JUDGEMENT
H.N.DEVANI, J. -
(1.)THE Income -tax Appellate Tribunal, Ahmedabad Bench A', has referred the following question for the opinion of this Court under Section 256(1) of the Income -tax Act, 1961 (the Act), at the instance of the Revenue : Whether, the Appellate Tribunal is right in law and on facts in holding that the assessee is entitled to the benefit of section 11 in respect of the amount of Rs. 1,65,201/ - advanced as loan to certain section of the public, which according to the Income -tax Officer the assessee had written off since it found that the chances of recovery were remote
(2.)THE Assessment Year is 1985 -86 and the relevant accounting period is the year ended on 31st December, 1984. The assessee, a Public Charitable Trust, filed its return of income declaring deficit of Rs. 1,40,760/ - on 2nd March, 1987. On perusal of the statement of income and expenditure the Assessing Officer found that the assessee had deducted an amount of Rs. 1,65,201/ - against the current year's income and accordingly, had arrived at the said deficit. As per the assessee the said amount had been advanced as loan to members of the weaker sections of the public in the earlier years, under a self housing scheme formulated by the assessee Trust. In the year under consideration it was found that the chances of recovery of the said loan amount were remote, hence, the said amount was transferred to the expenditure account with the following narration: Loans under self housing Scheme of residence for poor and weaker section given as a transfer from Balance -Sheet.

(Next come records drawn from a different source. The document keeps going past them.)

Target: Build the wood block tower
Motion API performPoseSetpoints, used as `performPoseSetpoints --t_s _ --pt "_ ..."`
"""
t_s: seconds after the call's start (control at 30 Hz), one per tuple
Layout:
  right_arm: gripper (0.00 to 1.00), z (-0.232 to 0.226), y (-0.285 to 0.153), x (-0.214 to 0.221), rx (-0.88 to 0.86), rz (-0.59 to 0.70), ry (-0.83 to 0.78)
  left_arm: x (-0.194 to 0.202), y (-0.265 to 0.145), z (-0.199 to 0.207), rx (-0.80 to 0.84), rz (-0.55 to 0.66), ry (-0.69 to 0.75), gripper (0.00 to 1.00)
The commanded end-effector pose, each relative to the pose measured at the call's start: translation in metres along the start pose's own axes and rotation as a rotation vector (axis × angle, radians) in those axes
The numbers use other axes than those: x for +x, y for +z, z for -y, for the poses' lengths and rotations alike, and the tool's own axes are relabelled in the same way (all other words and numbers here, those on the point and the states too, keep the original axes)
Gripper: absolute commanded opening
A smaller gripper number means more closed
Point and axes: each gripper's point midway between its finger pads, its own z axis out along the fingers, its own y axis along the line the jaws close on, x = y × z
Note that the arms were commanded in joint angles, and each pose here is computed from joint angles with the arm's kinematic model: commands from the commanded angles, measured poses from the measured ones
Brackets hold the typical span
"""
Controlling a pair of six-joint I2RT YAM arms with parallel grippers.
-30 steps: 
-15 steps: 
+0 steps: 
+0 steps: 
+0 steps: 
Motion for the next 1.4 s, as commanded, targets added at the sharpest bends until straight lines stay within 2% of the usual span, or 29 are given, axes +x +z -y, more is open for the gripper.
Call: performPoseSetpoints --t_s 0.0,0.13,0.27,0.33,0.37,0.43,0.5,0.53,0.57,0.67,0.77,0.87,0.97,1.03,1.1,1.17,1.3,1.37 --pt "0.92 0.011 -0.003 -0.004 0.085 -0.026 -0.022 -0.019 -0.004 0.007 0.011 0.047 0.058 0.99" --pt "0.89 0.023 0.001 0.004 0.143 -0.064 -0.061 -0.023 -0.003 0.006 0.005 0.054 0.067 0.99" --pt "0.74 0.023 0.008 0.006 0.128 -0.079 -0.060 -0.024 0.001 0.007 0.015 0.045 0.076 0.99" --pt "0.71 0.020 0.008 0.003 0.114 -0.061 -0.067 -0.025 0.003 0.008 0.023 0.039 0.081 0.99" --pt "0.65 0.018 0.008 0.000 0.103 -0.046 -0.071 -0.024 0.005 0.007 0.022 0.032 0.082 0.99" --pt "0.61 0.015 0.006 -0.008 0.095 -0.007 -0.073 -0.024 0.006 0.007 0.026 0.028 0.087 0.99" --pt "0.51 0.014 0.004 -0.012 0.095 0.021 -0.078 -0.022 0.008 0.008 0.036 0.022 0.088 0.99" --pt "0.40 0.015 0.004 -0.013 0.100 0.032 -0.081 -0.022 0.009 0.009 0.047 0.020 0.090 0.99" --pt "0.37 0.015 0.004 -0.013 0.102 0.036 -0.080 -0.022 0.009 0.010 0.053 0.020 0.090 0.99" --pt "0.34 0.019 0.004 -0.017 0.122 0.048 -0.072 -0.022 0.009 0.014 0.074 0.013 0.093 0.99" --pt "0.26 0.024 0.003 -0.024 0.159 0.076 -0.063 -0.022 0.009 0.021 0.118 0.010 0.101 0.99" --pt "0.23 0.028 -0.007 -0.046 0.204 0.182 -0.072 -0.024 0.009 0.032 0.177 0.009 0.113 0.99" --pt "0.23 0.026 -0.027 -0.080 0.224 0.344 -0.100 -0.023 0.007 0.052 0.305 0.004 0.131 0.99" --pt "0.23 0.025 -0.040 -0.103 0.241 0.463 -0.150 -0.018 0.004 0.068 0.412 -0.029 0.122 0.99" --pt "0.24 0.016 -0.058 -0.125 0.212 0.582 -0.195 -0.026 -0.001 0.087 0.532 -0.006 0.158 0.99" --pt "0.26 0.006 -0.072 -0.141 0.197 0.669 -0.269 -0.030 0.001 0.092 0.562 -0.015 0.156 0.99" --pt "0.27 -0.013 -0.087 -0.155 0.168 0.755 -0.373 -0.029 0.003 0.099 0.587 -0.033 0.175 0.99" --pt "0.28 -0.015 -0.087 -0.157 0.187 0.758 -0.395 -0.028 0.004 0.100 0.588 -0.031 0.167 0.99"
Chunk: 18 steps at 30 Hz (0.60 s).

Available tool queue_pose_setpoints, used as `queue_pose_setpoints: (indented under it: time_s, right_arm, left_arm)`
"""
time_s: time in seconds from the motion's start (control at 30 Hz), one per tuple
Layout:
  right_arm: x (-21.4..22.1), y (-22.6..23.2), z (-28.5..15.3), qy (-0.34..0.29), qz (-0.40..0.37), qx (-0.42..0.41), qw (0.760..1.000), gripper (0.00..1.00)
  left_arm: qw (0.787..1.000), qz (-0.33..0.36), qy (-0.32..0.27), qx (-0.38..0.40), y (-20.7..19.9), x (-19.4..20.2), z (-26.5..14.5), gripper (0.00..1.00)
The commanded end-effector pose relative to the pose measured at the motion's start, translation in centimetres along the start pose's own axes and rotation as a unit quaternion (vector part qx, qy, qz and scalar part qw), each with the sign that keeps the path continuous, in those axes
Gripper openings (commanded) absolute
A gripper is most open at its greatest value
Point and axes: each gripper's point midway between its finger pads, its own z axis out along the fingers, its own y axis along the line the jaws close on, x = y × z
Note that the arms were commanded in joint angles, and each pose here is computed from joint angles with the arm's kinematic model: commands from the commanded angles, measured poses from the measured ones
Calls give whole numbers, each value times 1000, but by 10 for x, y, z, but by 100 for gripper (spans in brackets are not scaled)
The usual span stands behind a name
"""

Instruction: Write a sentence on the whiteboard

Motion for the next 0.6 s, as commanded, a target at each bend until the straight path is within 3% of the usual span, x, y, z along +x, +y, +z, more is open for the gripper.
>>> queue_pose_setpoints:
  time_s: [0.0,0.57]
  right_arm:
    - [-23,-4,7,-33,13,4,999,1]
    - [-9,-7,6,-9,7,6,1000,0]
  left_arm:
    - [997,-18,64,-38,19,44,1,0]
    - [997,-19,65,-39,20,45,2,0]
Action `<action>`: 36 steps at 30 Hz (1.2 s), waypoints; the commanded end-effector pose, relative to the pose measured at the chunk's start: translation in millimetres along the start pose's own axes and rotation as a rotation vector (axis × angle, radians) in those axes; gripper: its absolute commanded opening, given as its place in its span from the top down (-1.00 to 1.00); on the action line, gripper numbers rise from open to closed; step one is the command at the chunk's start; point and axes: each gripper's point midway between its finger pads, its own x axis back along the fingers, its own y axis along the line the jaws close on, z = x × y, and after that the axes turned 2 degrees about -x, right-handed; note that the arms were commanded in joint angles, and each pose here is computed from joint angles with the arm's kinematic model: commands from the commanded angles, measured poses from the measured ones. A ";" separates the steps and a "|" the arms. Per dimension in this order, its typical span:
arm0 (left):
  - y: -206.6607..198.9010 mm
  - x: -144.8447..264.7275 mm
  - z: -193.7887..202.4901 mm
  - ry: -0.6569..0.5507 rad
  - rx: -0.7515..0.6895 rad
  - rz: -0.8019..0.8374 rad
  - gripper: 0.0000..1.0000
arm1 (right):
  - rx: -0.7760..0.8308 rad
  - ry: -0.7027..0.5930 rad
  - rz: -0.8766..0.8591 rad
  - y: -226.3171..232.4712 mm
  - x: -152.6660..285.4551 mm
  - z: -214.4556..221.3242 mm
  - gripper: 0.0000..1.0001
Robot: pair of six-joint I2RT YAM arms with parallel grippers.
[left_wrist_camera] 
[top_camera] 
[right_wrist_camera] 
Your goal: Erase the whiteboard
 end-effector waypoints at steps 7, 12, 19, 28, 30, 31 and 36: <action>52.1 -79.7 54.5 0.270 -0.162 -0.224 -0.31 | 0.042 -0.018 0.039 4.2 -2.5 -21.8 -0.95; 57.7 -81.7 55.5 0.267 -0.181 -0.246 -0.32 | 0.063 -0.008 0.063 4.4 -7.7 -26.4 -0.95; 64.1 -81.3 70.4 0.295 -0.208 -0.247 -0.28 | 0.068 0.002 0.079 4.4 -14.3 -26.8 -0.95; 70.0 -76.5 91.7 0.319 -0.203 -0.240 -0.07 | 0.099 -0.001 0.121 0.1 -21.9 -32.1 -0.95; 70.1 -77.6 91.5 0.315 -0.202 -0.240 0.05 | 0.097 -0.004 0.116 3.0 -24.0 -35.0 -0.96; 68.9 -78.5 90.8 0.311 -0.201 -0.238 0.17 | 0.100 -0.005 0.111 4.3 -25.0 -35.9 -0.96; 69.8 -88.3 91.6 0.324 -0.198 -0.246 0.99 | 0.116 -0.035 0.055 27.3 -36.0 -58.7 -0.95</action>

2.1 The assessee claimed that the said amount had been applied towards the objects of the assessee Trust. The Assessing Officer held that the said amount had not been utilized for the purposes of the objects or against the current year's income. The Assessing Officer also found that the auditor's report indicated that the said amount had been written off; that, since the assessee was not carrying on any business, there was no question of setting off the said amount against the income of the current year. Accordingly, he disallowed the amount of Rs. 1,65,201/ - as an item of expenditure.
The assessee carried the matter in appeal before the Dy. Commissioner of Income -tax, who by his order dated 2nd March, 1989 dismissed the appeal and confirmed the order of the Assessing Officer.
(3.)THE assessee preferred a Second Appeal before the Tribunal. The Tribunal by its order dated 29th April, 1992 allowed the appeal in relation to the amount of Rs. 1,65,201/ - advanced as loans to members of the weaker sections of the public.
4.1 The Tribunal held that the loan had been given from the income of the assessee and that instead of making an outright gift, the assessee had first disbursed the amount as loan and in the subsequent years waived its right to recover the amount. That, the assessee must be said to have applied the income when it gave up its rights to recover the loan. The Tribunal placed reliance upon the decision of the Rajasthan High Court in the case of Commissioner of Income -tax v. Maharana of Mewar Charitable Foundation and held that the assessee was entitled to the benefit of Section 11 in respect of the amount of Rs. 1,65,201/ -.